Indeed, many vendors on the trade show floor here offered products and services designed to help mailers get the right mail piece to the right person while at the same time save mailing costs.

Rancho Santa Margarita, CA-based Melissa Data, for example, was demonstrating its new MAILERS+4 Automation Suite at its booth, which includes Address Object, which verifies, corrects, and standardizes addresses against the USPS National Address File. It also includes Presort Object, which sorts all qualifying mail pieces into groups by ZIP Code. All of the pieces going to the same destination get grouped into the same package or tray, so mailings qualify for the lowest rate possible.

John Ward, vice president and general manager of mail services at Stamford, CT-based Pitney Bowes Inc. discussed Pitney's PSI division and how the company is a USPS work share partner that offers presort services, such as high-speed automation, intelligent work-flow and high-volume discounts.

"No one likes a rate increase," he said." But by partnering with the private sector, the postal service has been able to minimize the impact of the rate increase for mailers."

Some vendors offered scales and folder insert products that help businesses reduce mailing costs and increase mailing efficiency and productivity.

Paris-based Neopost for example, showcased its IJ-Dynamic Scale shape-based compliant dynamic scale and its DS-80 folder inserter.

With the new USPS shape-based pricing structure, the size, thickness and weight of parcels will be taken into consideration when determining postage. Neopost said the IJ-DS features a four-point detection system that automatically measures packages in order to correctly classify and rate outgoing mail based on the new 2007 postal rates.

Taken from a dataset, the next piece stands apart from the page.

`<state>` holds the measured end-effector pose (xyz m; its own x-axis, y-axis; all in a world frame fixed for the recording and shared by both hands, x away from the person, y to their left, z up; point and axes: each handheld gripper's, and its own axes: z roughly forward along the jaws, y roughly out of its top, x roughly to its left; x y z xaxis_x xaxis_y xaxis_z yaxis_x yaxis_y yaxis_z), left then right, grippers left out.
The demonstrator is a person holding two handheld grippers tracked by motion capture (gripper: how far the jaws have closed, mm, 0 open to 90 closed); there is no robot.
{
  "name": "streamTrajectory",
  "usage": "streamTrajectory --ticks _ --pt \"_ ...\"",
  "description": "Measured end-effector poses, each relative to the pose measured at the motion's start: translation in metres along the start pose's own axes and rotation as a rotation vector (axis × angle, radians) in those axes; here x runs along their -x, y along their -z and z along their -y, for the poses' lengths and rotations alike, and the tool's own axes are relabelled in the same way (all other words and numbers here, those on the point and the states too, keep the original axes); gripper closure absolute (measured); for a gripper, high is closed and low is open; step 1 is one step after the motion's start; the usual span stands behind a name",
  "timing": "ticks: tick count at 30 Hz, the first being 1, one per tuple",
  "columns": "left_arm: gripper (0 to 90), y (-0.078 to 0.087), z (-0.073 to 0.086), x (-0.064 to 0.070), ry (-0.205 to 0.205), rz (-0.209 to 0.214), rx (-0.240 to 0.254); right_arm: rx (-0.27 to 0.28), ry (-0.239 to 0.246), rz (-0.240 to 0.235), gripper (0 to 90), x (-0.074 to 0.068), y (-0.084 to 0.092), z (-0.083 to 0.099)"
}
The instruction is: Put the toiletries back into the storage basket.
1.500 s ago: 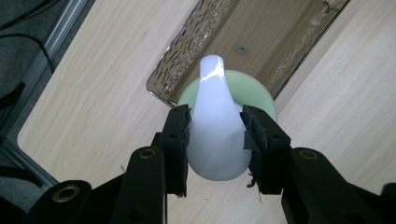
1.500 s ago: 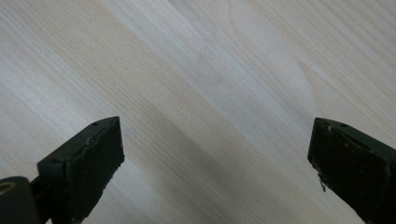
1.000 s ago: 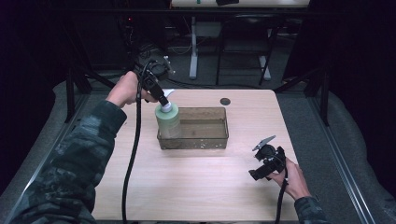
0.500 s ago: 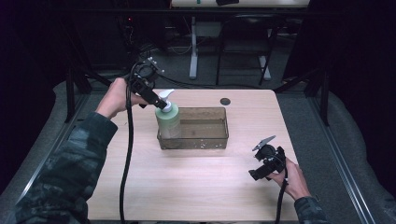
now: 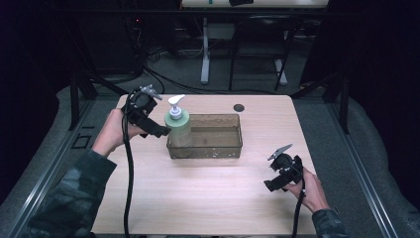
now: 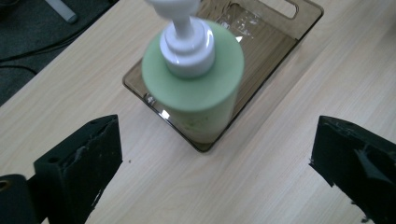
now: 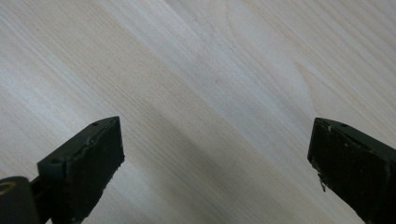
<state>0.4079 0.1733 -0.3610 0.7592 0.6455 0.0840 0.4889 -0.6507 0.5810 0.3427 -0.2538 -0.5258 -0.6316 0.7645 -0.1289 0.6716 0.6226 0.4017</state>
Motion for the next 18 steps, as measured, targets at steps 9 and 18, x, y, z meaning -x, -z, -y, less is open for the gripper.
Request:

Also as a result of the pricing structure, changing mail from flats to letter formats will directly equate to significant postage savings. The DS-80 folder inserter is designed to change the shape of mail, Neopost said.

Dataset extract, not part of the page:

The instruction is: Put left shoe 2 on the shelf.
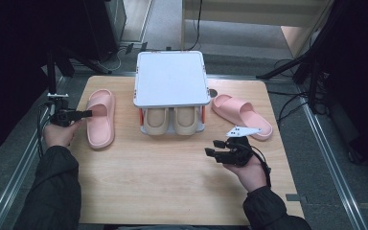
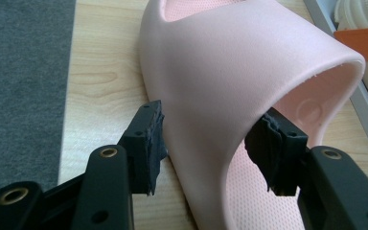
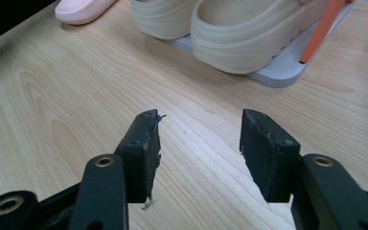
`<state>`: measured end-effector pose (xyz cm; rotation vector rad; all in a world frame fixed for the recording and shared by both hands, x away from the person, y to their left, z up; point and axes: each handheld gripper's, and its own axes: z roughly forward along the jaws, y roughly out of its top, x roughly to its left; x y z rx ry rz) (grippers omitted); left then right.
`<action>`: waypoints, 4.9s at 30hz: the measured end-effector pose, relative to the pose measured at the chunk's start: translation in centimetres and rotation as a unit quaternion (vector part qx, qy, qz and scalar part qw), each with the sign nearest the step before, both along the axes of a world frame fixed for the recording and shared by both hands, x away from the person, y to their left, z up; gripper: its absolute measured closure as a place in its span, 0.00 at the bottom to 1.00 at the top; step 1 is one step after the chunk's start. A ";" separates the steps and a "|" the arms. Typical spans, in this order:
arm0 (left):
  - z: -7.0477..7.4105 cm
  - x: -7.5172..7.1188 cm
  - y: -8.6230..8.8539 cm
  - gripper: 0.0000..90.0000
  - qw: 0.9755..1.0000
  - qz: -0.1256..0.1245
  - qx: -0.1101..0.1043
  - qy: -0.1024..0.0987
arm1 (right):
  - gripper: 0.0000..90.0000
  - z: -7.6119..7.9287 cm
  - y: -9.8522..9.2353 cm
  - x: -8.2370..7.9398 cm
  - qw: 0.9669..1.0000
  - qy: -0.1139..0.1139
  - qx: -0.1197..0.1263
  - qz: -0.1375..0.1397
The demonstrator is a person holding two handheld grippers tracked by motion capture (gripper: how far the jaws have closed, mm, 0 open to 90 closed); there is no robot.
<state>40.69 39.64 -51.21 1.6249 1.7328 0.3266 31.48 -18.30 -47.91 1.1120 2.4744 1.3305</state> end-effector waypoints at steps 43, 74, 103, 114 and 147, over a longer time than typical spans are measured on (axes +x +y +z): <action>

Envelope vendors also explained how many of their customers and prospects are trying to find ways to switch from flats-shaped to letter-shaped envelopes. To do this, many are planning to fold their mailers to fit into a letter-sized envelope.

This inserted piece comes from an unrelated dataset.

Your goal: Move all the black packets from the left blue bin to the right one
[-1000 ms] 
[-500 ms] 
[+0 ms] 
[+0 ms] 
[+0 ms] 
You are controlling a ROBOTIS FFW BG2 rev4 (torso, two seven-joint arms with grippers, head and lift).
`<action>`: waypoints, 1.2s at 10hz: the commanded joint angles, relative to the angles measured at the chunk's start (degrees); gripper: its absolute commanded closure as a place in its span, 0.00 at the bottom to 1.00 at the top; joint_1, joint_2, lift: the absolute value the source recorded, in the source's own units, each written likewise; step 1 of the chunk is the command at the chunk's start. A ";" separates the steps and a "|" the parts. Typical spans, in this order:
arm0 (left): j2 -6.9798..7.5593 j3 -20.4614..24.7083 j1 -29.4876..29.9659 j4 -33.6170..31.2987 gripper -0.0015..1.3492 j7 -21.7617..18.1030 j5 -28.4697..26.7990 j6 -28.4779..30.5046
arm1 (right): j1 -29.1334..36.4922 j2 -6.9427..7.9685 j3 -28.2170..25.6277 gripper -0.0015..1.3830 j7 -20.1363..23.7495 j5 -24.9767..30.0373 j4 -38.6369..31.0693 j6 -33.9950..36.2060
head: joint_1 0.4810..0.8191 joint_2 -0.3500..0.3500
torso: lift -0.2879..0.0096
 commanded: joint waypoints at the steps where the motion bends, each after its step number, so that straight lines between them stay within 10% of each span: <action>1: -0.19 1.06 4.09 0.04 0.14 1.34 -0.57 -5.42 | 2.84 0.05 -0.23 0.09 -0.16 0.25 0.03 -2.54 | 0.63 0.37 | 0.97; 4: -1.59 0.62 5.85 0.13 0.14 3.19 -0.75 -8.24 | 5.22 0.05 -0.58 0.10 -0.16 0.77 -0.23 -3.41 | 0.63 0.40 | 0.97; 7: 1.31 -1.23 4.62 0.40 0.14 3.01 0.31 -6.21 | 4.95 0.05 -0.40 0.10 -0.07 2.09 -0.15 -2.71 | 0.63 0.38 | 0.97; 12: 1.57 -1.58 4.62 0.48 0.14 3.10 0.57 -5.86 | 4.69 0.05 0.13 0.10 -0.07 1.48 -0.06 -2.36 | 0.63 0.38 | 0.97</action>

"We have many customers coming to us, asking if they can switch from a flat envelope such as a 9 by 12 to a 6 by 9," said Beverly B. Chrismon, a sales representative at National Envelope, Raleigh, NC.

Ms. Chrismon also said that many customers and asking about the environmental impact of her company's products, and she explained that her company offers many "green" precuts, including envelopes printed with soy ink, envelopes made with recycled paper, and envelopes made with chlorine-free paper.

"We even purchase renewable wind power energy which contributes to cleaner air and the reduction of dependence on fossil and nuclear fuels," she said.

The USPS is also taking steps to improve its environmental characteristics. Jim Cochran, manger of package services at the USPS who spoke at a session here said the USPS has worked with vendors to analyze its packaging composition; changed inks, chemicals and adhesives used in manufacturing; and redesigned its packages for simplicity and to minimize ink.

"We also significantly reduced toxins, without increasing costs," he said.